> **Problem to work on**
In the data below, find each line containing the string "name" and return it.

> **Task material**

· · · · · · ·

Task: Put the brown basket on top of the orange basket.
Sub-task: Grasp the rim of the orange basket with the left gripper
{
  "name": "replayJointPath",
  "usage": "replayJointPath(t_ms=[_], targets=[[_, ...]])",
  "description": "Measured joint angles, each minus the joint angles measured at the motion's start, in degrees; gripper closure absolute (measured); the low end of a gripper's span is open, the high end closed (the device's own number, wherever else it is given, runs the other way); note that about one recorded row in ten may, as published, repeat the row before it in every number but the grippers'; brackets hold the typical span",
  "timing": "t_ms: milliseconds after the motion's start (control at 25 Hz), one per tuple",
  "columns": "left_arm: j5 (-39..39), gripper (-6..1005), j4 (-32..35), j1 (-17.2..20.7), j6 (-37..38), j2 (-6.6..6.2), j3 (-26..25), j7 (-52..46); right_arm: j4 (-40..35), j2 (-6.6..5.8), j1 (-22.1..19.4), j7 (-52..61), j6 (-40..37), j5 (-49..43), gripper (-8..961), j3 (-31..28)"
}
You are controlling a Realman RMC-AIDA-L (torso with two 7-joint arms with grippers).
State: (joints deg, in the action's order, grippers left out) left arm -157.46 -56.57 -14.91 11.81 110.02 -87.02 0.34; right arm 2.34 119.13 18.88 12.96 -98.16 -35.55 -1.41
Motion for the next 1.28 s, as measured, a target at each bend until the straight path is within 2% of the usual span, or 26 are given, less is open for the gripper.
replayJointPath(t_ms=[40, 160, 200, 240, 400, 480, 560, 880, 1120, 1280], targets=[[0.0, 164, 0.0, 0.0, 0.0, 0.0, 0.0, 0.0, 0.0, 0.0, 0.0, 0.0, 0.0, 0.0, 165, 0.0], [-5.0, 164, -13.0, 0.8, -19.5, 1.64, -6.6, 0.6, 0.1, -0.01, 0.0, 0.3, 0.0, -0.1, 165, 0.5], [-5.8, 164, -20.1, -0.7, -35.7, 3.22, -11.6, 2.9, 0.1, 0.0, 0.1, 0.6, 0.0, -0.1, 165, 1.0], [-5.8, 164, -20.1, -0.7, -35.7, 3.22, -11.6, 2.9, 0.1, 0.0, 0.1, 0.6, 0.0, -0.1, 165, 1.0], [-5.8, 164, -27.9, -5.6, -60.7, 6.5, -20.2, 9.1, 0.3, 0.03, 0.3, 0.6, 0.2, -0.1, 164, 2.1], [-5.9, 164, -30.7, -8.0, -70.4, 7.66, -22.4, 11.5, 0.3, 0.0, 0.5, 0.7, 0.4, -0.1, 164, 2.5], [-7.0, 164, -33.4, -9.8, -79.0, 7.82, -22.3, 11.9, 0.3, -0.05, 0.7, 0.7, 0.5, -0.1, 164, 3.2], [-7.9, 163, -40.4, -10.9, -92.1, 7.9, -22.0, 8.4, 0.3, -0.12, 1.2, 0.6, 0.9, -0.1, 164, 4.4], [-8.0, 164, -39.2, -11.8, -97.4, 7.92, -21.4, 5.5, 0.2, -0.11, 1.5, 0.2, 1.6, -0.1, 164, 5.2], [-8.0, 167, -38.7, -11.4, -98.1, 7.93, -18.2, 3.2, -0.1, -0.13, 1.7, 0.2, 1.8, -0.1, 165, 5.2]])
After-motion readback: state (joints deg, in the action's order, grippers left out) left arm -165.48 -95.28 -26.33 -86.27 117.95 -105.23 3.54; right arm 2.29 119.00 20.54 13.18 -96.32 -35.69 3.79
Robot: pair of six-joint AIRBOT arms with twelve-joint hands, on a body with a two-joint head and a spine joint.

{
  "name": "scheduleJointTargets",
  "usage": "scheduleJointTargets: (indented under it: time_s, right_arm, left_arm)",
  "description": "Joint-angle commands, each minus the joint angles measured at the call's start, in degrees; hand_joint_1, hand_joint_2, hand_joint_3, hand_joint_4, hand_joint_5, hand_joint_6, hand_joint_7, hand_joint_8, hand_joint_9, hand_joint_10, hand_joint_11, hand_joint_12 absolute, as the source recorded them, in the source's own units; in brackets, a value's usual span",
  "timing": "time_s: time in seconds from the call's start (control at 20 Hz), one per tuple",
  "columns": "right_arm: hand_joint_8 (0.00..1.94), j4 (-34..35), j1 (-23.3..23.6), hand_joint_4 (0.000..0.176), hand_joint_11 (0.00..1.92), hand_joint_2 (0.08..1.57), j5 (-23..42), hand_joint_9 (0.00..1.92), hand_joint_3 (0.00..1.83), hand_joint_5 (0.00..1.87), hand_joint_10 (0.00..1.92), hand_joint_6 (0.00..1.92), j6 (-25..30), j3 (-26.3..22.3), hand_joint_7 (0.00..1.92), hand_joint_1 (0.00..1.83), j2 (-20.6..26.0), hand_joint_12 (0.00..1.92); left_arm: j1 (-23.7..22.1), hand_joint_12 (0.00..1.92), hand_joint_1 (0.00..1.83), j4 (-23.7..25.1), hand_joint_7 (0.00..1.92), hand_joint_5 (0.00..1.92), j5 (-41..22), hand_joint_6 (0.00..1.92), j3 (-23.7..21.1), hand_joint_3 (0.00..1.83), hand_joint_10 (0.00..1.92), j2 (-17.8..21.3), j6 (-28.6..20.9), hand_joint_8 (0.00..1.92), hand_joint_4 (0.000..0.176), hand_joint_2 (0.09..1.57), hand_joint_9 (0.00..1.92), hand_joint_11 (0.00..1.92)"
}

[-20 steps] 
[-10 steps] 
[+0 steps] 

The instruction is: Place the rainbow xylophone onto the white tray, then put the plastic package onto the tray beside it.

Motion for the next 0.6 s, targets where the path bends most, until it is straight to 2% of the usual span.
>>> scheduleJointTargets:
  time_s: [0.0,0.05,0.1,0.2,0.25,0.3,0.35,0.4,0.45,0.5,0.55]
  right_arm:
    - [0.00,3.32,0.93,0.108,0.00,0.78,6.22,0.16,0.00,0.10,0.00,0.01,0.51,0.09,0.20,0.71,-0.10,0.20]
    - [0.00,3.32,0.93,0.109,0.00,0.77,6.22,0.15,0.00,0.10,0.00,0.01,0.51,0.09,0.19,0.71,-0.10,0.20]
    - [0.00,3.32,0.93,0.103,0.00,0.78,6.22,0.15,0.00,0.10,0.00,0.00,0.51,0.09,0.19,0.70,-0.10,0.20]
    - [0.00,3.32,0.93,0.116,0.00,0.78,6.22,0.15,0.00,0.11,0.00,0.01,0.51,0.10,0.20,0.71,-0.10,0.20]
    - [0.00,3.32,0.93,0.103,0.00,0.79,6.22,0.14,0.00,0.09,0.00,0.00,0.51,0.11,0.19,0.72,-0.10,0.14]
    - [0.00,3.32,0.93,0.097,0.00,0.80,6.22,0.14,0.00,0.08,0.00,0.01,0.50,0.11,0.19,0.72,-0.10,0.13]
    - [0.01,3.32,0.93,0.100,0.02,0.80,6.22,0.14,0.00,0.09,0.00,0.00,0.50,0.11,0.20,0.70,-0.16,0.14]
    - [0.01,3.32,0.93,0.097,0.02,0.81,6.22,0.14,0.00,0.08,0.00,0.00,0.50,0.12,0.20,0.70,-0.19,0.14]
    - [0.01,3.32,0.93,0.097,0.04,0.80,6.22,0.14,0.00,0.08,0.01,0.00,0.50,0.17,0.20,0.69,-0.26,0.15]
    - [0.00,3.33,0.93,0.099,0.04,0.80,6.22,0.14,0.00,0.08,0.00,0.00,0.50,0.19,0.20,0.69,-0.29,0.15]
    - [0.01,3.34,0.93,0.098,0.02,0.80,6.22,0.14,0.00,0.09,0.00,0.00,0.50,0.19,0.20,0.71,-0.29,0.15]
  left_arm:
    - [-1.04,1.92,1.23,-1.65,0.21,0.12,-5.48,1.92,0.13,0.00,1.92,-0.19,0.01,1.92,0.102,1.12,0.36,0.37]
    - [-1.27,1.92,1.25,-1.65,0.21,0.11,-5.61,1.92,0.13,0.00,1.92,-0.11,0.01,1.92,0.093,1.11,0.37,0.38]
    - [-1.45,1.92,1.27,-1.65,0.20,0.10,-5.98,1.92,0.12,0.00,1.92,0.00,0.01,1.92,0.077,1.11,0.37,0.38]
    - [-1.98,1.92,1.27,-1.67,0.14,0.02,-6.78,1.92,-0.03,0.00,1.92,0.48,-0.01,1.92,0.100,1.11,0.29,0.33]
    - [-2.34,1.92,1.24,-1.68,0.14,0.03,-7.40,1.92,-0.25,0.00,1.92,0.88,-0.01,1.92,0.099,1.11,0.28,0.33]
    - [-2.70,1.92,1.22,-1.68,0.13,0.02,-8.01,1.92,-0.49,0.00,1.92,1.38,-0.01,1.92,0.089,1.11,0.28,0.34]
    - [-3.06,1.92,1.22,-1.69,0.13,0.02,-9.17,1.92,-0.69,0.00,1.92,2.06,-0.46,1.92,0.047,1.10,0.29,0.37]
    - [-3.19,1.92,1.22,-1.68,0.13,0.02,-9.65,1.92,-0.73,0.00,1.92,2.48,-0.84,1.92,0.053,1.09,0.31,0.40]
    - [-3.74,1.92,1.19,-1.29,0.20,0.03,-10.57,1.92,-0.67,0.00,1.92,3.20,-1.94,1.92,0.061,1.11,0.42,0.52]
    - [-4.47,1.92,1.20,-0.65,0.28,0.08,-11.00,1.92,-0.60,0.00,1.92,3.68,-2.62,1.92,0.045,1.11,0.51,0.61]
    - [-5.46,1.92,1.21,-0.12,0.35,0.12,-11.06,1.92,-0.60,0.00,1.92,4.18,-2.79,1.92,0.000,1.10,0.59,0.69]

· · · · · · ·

> **Answer space**
  "name": "replayJointPath",
  "name": "scheduleJointTargets",

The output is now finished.